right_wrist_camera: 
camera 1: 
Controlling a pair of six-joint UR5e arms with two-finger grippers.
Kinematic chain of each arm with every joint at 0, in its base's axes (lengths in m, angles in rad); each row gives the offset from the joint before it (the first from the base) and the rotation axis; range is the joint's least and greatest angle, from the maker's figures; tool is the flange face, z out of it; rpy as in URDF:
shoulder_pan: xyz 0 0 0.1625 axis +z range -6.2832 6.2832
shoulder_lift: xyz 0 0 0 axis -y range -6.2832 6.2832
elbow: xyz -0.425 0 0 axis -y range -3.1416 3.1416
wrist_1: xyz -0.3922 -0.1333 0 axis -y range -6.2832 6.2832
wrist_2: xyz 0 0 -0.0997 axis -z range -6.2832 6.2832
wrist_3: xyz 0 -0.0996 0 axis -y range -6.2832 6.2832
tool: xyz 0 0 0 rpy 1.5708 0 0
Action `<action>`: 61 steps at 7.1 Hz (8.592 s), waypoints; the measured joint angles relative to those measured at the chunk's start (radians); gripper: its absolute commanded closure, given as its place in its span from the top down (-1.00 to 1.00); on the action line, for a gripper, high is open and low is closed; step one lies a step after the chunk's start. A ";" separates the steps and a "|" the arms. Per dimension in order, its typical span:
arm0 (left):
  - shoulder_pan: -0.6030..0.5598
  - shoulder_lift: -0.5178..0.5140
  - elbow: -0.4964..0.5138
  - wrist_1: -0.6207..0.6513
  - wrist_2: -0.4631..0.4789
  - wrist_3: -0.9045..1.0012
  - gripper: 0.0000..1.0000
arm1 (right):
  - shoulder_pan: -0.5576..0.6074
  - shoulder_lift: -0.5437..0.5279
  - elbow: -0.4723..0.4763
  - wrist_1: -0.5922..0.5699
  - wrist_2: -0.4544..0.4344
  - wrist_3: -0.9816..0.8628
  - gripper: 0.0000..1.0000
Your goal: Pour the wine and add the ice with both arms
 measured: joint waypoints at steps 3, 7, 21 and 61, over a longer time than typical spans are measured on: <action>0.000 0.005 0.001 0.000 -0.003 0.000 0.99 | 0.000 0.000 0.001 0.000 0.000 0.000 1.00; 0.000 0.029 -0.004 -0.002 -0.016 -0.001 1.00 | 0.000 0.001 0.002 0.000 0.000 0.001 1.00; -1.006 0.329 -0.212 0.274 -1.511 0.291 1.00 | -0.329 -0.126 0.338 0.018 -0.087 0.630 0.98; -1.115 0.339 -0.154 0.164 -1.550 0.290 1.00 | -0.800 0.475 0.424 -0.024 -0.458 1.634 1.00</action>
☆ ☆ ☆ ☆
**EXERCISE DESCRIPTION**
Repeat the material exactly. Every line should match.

**ANSWER FOR THIS EXERCISE**
right_wrist_camera: 
camera 1: 
Controlling a pair of six-joint UR5e arms with two-finger grippers.
Kinematic chain of each arm with every joint at 0, in its base's axes (lengths in m, angles in rad); each row gives the offset from the joint before it (the first from the base) and the rotation axis; range is the joint's least and greatest angle, from the maker's figures; tool is the flange face, z out of it; rpy as in URDF:
shoulder_pan: xyz 0 0 0.1625 axis +z range -6.2832 6.2832
shoulder_lift: xyz 0 0 0 axis -y range -6.2832 6.2832
elbow: xyz -0.425 0 0 axis -y range -3.1416 3.1416
wrist_1: xyz -0.3922 -0.1333 0 axis -y range -6.2832 6.2832
wrist_2: xyz 0 0 -0.0997 axis -z range -6.2832 6.2832
wrist_3: xyz 0 -0.0996 0 axis -y range -6.2832 6.2832
tool: xyz 0 0 0 rpy 1.5708 0 0
Action `<action>`: 61 steps at 7.1 Hz (8.592 s), waypoints; the measured joint angles relative to those measured at the chunk's start (radians); gripper: its absolute commanded closure, given as its place in its span from the top down (-1.00 to 1.00); on the action line, for a gripper, high is open and low is closed; step one lies a step after the chunk's start. A ";" separates the steps and a "|" the arms. Per dimension in order, its typical span:
arm0 (left):
  - shoulder_pan: -0.6030..0.5598
  - shoulder_lift: -0.5178..0.5140
  - elbow: -0.4964..0.5138
  - wrist_1: -0.6207..0.6513
  - wrist_2: -0.4631..0.4789
  - wrist_3: -0.9045..1.0012
  - gripper: 0.0000..1.0000
arm1 (right):
  - shoulder_pan: -0.5576..0.6074
  - shoulder_lift: -0.5437..0.5279
  - elbow: -0.4723..0.4763
  - wrist_1: -0.5922..0.5699
  - wrist_2: -0.4544..0.4344
  - wrist_3: -0.9816..0.8628
  - gripper: 0.0000..1.0000
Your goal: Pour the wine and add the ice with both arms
 measured: joint waypoints at steps 3, 7, 21 and 61, over a longer time than typical spans are measured on: <action>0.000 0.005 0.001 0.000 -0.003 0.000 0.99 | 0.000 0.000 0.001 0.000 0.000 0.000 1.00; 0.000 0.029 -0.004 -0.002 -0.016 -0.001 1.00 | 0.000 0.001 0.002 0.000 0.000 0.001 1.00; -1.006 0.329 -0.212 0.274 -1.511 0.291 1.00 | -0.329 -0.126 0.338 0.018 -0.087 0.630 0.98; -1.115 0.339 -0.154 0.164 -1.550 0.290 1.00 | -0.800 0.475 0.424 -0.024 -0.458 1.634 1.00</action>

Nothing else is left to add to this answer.